(Records drawn from a dataset)
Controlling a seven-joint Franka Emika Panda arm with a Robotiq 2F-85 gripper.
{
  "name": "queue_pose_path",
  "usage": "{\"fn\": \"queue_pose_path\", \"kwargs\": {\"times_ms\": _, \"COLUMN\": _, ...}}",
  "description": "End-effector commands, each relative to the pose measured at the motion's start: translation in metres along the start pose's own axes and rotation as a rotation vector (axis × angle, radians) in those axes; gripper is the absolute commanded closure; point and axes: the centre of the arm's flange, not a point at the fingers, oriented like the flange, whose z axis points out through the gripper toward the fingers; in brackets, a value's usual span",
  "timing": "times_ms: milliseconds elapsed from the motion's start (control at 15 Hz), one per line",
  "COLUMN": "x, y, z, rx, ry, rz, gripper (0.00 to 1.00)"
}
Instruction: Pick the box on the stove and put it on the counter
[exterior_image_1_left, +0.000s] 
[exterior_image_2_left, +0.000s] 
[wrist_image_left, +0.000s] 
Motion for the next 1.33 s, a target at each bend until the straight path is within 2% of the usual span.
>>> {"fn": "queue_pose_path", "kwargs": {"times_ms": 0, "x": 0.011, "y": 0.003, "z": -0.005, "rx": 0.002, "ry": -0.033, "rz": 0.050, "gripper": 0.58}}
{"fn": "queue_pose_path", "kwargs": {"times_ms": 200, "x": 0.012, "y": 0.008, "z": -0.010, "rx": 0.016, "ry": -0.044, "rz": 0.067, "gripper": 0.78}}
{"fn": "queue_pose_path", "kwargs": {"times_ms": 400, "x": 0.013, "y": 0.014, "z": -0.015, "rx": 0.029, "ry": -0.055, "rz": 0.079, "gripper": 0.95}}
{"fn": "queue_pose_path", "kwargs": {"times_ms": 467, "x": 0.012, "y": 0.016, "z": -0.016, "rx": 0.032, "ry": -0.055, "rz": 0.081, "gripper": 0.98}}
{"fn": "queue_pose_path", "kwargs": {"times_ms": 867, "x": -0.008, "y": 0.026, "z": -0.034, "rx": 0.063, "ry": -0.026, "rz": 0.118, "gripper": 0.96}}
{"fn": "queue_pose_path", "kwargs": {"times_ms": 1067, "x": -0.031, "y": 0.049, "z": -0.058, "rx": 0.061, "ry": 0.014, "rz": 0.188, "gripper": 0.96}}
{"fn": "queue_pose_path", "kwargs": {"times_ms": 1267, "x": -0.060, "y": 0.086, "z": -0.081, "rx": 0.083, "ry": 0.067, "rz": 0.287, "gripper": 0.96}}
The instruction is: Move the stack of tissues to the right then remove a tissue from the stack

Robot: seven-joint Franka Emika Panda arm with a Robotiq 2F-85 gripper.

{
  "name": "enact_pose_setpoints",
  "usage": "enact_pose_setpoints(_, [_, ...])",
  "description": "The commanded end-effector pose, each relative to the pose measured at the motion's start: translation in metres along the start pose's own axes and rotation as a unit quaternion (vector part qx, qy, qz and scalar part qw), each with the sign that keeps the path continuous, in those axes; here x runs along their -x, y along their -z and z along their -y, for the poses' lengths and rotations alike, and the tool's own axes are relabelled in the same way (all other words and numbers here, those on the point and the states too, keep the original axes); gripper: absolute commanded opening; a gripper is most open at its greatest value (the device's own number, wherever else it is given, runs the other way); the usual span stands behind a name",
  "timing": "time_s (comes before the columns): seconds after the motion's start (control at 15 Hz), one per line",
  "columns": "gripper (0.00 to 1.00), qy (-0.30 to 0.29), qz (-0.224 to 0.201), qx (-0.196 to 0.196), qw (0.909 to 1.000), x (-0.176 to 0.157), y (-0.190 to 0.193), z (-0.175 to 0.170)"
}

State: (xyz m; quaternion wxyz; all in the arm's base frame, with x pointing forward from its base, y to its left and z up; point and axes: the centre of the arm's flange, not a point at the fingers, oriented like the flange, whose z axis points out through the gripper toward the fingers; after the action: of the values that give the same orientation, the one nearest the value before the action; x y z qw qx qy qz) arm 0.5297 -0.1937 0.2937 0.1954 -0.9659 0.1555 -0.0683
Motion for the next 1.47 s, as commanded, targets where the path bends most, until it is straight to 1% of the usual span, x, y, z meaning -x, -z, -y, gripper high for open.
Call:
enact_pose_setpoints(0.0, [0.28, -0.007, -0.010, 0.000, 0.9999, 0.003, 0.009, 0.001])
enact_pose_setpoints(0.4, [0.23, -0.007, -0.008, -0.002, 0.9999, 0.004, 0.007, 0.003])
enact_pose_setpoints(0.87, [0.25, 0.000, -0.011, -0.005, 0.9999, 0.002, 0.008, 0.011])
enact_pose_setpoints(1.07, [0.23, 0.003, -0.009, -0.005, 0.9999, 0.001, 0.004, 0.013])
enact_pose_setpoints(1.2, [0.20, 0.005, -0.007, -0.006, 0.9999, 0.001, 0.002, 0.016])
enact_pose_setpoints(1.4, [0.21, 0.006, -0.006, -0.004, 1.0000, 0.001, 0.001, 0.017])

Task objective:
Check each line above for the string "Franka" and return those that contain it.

Solution to the exercise:
Controlling a seven-joint Franka Emika Panda arm with a Robotiq 2F-85 gripper.
Robot: seven-joint Franka Emika Panda arm with a Robotiq 2F-85 gripper.

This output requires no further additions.